• WHAT THE EXERCISE ASKS
Would you copy out, exactly as written, each line from the one containing "Place point(s) on the orange-brown" to the end of the records below?

+-------+

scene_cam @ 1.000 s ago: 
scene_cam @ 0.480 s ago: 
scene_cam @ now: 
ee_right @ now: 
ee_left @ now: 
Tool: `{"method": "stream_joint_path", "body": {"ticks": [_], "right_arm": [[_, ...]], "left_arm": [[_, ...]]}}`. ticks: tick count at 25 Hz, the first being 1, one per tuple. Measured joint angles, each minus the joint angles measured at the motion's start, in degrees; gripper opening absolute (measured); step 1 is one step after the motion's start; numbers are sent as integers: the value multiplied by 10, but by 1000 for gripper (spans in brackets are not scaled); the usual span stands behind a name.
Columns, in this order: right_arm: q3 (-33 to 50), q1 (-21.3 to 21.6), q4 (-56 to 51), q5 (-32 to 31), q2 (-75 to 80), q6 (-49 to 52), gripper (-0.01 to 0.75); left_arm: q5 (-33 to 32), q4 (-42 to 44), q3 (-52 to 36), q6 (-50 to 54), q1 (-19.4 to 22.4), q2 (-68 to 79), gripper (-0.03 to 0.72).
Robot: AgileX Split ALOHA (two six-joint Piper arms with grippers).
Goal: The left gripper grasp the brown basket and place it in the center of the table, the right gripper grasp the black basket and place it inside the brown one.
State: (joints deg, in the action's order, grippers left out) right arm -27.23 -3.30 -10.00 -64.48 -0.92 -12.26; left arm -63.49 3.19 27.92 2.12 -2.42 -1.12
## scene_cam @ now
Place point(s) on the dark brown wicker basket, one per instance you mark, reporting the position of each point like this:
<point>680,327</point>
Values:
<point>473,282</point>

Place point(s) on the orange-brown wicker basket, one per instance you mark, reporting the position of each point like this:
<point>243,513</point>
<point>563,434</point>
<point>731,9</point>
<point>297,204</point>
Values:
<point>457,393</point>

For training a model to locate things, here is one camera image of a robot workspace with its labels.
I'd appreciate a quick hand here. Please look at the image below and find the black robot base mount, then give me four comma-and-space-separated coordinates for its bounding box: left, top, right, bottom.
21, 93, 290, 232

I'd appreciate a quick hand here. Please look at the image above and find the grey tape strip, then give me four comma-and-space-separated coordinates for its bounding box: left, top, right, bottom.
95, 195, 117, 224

+-------+

• WRITTEN RESPONSE
Place point(s) on the orange-brown wicker basket, one per instance you mark, reporting the position of each point like this:
<point>243,513</point>
<point>563,434</point>
<point>731,9</point>
<point>297,204</point>
Values:
<point>457,393</point>

For training a model to locate things, here is one camera image of a robot workspace with its labels.
I'd appreciate a quick hand here. Please look at the image below and find the black robot base mount, then give me four comma-and-space-separated coordinates for its bounding box: left, top, right, bottom.
21, 93, 290, 232

I'd appreciate a quick hand here. Please look at the image above and find the grey tape strip, then give me four comma-and-space-separated coordinates for its bounding box: left, top, right, bottom.
95, 195, 117, 224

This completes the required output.